Post Sun, Feb 14 2021, 12:26 am
amother [ Lemon ] wrote:
Babies very much feel and suffer from abandonment.

I felt terrible leaving my 1.5 yr old baby by my sil. I needed to go on vacation and my husband thought that he will be okay for 1 week.

Boy did I feel bad afterwards.

We came home and had a supper get together the night we landed. We were at our aunts house and in walks my sil with my baby in the carriage. He first froze, not expecting us to be there, then threw his bottle on the floor and came running to my husabnd. For the rest of the night, he didnt want to leave our side.
Of course he was excited to see us, but I beleive it left some negetive abandonment feedings in him. Since that day till now, he never ever wants to leave me or my husband for 5 minutes to go play with our downstairs neighbor in the same building (he loves the neighbors, but would never go alone).
Also, if he needs to go to a diff room in our own house, mammy has to come along. If I go to the bathroom or shower for 5 minutes, I need to constantly talk to him from inside the bathroom or he would say mommy 20 times till I respond.
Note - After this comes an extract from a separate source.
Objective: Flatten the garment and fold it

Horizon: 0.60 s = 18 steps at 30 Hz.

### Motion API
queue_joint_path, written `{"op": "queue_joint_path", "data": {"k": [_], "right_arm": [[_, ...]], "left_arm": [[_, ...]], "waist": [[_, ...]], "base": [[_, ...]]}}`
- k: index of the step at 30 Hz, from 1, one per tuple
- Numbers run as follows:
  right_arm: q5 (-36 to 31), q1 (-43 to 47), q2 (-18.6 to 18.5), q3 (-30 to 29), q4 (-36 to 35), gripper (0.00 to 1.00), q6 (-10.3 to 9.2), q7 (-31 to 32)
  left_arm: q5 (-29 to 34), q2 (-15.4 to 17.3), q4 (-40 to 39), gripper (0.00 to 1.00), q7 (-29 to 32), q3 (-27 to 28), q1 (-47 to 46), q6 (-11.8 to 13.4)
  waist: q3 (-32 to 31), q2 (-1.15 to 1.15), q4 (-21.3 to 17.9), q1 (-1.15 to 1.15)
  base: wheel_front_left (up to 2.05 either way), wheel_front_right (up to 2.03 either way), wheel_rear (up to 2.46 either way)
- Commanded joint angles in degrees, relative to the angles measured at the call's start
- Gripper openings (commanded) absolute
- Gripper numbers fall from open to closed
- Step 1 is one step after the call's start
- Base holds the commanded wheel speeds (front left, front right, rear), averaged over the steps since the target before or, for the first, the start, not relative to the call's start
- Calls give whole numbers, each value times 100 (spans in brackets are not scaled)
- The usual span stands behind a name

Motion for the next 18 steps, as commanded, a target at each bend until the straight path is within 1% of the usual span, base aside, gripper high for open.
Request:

I always since that incident, take him along.
I tried once to convince him to stay by a babysitter now that he is almosy turning 3 (to go to wedding), and he cried so much that my heart couldn't take it
I of course left the babysitter and took him along.

Think about your child's emotional connection he has with you, its very hard for him.
As a by the way, my bil started stutterring severely out of the blue right after his mother left him by a babysitter at 3 yrs old. He is now over 40 and stutters like crazy. Therapy barely helps. He claims its from that night he was left alone with someone.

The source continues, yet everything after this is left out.